Are you a young woman making your way into the world of business? That’s awesome! You’re going to do amazing. There are a few things you should know about to help you get started and make a professional impression that will earn you the respect you deserve.
Have you ever heard of workplace blunders? This is a situation where you might make a mistake or have an accident while at work, sometimes in front of people. This is normal! Everyone makes a blunder, no matter your age or gender. This is particularly the case when you’re first starting out and still getting used to things. However, a blunder can happen even if you are well advanced in your career.

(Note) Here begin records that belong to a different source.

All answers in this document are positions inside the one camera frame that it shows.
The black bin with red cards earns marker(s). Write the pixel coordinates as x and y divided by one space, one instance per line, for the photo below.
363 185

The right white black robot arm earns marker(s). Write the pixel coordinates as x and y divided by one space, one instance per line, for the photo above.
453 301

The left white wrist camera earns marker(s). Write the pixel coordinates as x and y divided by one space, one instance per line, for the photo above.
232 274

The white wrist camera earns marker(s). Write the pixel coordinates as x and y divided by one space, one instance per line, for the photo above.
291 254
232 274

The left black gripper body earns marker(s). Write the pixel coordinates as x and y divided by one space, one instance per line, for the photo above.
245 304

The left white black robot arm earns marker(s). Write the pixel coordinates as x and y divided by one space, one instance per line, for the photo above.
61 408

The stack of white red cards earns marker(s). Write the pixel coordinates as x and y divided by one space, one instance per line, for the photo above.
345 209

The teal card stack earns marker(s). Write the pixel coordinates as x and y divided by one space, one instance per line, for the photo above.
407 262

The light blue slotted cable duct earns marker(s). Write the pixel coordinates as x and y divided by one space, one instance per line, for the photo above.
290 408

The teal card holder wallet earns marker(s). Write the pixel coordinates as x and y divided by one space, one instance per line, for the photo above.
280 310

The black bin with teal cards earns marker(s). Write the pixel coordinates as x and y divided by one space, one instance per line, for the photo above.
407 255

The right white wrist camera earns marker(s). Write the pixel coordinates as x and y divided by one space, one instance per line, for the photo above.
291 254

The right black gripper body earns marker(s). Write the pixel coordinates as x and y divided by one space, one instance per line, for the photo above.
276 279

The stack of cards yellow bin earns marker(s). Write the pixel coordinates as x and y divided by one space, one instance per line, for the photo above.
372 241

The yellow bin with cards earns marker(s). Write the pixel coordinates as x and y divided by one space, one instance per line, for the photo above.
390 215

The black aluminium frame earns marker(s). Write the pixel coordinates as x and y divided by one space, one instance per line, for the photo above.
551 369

How to Appropriately Manage Workplace Blunders
At the 89th Academy Awards, an embarrassing work blunder was televised live to more than 225 countries and economies worldwide when announcing the winner for best picture. As it relates to our own workplace and careers, we can learn a tremendous amount from the quick and transparent way this blunder was properly handled.

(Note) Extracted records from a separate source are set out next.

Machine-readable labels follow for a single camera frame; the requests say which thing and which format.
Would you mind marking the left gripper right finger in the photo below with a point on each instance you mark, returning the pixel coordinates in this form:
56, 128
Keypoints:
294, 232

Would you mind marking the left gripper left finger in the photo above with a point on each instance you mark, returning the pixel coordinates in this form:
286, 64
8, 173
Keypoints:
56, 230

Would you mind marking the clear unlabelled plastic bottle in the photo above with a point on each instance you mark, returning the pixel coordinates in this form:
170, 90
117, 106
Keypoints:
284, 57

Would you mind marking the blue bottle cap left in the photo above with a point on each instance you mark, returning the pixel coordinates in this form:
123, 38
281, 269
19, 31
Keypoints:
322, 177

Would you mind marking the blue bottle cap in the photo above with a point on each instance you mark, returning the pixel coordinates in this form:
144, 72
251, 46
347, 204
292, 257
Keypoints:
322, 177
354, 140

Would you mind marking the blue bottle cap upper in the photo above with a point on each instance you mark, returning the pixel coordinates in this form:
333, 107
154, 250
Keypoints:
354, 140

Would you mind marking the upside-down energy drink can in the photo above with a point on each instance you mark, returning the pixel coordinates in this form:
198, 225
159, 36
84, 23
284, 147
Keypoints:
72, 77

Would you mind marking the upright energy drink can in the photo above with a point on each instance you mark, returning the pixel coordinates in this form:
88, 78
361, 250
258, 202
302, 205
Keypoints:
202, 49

Did you ever find yourself missing a conference call? Forget a client meeting? Brought the wrong flash drive for a presentation? Missed a deadline? You can make a bad situation a little better in how you recover. Here are six things to keep in mind.

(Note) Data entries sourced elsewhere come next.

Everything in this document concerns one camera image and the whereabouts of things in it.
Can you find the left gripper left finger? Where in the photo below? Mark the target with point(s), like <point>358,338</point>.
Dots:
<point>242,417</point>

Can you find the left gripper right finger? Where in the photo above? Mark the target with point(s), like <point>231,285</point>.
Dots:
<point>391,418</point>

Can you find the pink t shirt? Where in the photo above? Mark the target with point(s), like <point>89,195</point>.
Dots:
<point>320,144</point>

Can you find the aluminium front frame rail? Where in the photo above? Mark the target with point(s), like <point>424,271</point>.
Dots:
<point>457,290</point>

Once a blunder has been made, you should honestly and accurately report the error to the appropriate people. Even if you don’t want to, problems can escalate if you keep it to yourself, which will cause you more issues in the future. If someone is unclear about the blunder, they may do something to further agitate the issue unintentionally, which can end up causing a lot of stress and money.
If you have a reporting procedure, then follow this protocol. Try to stay calm and go through your manual or workers handbook if possible. Avoid trying to cover-up the blunder or hide the reality. Gaining the trust of your employers shows a lot of good character, and you will likely become more valuable to them with your honesty.
Making a work blunder causes feelings of anger, embarrassment, fear, and frustration to surge. However, you need to remain calm by taking a few seconds or minutes to collect yourself. It’s natural that you may be experiencing very strong feelings. Try mindful meditation. This involves taking a moment to close your eyes, breath and sort through your thoughts from a neutral perspective. This will allow you to ground yourself and pull away from your emotions and focus on clear, concise action.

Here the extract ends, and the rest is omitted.